Once you reach the line containing "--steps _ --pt" in the data below, restate each line word for word up to and including the one containing "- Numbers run".

* * * * * * * * *

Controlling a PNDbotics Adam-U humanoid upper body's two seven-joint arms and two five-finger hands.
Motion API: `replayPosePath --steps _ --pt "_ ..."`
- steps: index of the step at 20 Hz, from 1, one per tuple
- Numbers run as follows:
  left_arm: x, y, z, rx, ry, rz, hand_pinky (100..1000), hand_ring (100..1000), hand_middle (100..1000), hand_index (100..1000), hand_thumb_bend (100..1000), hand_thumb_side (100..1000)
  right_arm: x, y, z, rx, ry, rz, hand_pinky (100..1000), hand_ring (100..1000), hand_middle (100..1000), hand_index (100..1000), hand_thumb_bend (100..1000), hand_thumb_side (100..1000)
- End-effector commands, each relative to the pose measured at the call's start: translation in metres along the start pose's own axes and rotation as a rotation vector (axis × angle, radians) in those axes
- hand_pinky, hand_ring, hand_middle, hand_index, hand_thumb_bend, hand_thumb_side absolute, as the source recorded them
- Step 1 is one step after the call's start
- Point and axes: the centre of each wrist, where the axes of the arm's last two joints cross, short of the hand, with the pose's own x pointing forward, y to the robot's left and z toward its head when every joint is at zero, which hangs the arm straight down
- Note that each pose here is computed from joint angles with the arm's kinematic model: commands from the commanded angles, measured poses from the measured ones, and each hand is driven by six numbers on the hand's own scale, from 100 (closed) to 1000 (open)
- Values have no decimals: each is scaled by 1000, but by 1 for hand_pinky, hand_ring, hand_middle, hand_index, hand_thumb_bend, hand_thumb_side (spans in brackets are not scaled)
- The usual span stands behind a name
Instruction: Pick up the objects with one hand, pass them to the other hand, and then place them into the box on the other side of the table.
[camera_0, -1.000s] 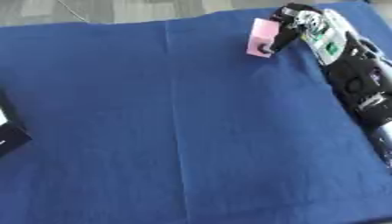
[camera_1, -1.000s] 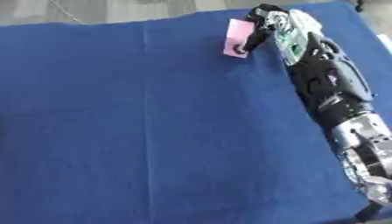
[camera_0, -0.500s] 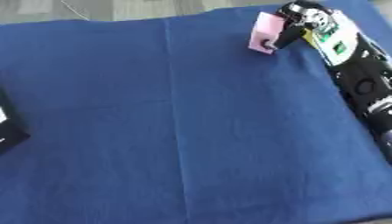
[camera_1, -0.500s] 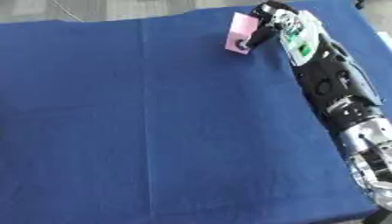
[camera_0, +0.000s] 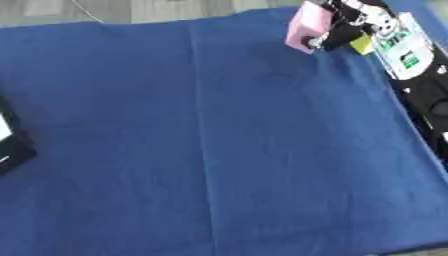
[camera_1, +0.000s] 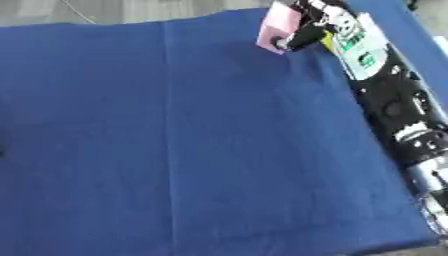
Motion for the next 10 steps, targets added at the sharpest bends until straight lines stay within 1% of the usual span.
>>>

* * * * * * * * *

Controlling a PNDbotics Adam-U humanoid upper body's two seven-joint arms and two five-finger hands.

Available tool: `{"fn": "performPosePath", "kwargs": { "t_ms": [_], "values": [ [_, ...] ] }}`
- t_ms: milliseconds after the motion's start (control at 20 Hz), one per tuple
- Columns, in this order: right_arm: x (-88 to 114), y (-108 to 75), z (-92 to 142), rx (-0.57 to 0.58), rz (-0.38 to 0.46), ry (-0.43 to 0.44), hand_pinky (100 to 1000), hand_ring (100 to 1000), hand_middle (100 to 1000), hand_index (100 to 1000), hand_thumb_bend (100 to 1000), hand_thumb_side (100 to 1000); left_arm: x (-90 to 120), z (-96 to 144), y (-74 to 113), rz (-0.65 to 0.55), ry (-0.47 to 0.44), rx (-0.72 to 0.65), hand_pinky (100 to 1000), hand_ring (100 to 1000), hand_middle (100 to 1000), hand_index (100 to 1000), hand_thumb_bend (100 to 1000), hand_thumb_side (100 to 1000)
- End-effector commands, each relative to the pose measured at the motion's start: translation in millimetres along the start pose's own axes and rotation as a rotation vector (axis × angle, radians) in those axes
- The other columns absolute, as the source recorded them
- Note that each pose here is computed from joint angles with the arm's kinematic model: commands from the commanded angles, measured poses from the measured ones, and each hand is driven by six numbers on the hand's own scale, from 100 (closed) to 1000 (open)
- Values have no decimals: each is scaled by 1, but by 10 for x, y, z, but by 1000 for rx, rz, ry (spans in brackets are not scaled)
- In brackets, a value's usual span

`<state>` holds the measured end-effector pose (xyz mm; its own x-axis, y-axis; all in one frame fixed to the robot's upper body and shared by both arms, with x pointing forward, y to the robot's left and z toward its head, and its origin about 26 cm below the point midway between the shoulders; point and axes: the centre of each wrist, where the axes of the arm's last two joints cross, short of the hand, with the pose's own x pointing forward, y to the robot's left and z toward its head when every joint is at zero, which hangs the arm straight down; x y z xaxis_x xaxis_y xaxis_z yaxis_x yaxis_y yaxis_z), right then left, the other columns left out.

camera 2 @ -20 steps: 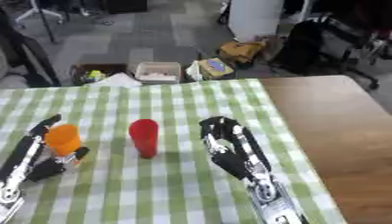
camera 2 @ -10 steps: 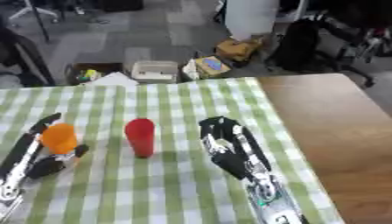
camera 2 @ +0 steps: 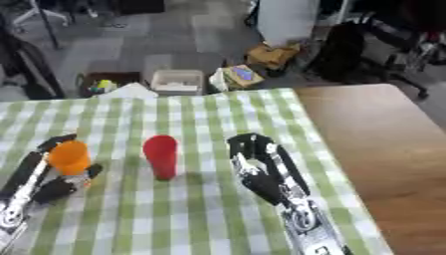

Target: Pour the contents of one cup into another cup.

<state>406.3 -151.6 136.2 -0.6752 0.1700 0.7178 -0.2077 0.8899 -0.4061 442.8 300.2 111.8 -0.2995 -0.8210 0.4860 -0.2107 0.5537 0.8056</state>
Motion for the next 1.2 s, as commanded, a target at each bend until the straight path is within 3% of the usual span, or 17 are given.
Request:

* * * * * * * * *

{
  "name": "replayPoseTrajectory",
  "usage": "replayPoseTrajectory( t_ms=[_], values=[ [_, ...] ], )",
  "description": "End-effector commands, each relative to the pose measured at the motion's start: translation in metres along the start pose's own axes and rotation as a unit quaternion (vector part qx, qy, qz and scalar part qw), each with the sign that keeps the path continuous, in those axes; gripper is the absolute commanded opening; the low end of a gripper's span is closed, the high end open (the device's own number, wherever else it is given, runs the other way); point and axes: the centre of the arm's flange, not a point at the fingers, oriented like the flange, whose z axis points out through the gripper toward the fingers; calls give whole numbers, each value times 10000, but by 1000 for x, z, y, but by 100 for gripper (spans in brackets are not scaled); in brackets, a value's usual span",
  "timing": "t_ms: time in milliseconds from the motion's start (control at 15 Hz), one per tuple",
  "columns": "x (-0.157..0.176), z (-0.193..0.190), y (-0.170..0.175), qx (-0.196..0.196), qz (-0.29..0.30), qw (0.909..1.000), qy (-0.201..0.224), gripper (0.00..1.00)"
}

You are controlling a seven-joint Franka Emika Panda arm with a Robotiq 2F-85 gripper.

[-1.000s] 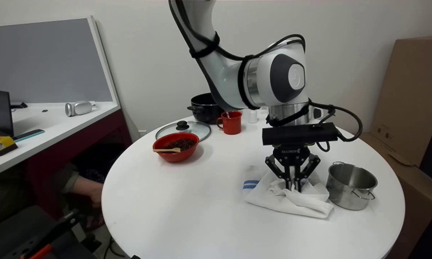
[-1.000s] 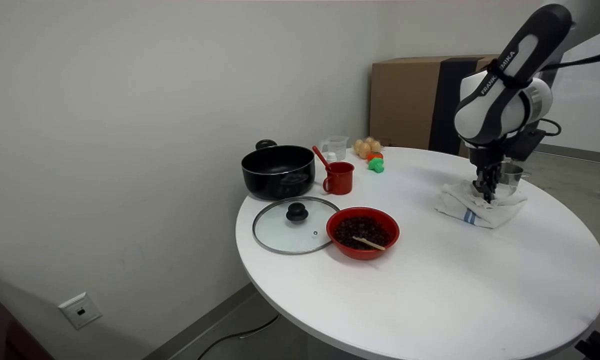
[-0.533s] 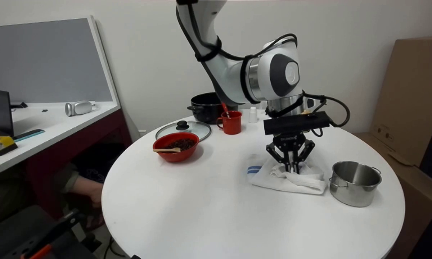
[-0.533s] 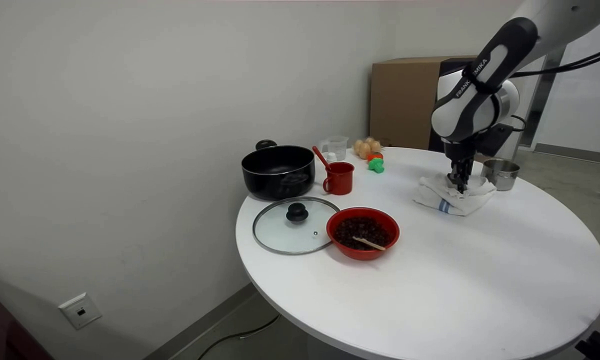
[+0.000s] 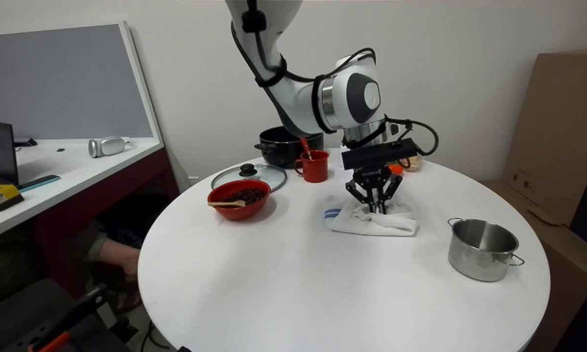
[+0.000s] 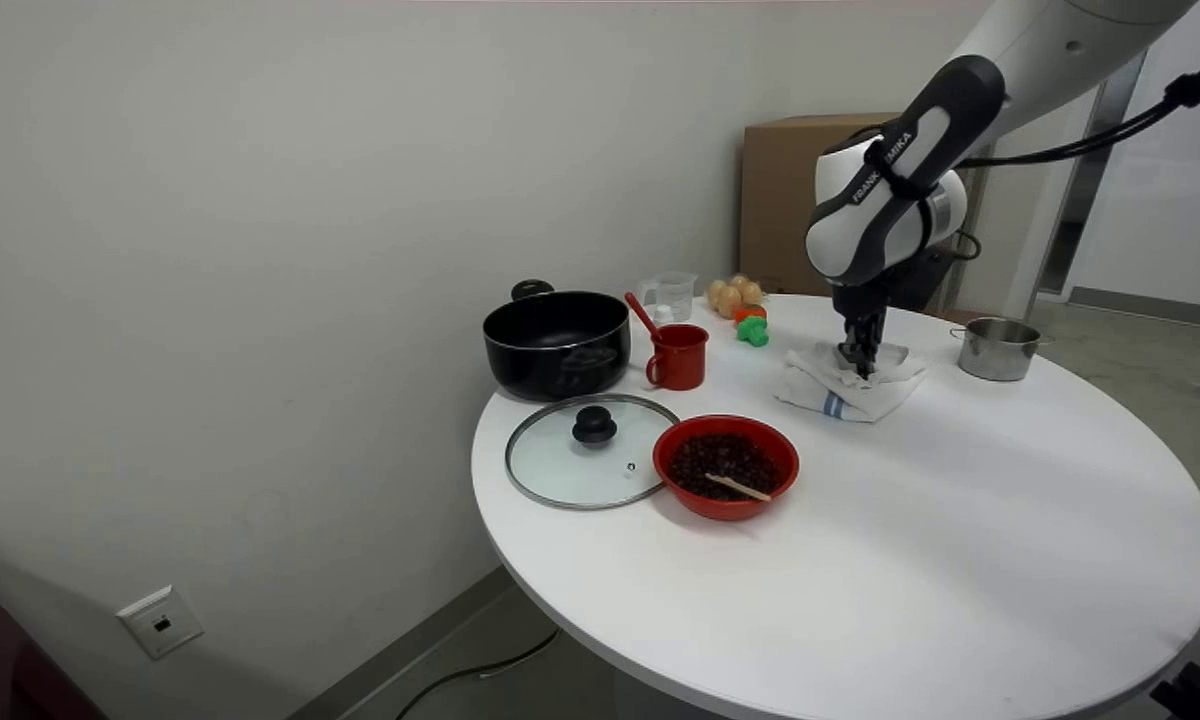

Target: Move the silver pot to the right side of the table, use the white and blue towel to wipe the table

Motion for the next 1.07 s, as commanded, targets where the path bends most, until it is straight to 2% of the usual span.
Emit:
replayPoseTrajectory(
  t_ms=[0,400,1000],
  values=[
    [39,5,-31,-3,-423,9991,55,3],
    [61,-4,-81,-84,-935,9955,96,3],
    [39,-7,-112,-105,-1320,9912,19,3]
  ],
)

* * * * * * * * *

• _WRITTEN SOLUTION_
Motion API: `replayPosePath --steps _ --pt "_ ..."`
- steps: index of the step at 20 Hz, from 1, one per tuple
- Numbers run as follows:

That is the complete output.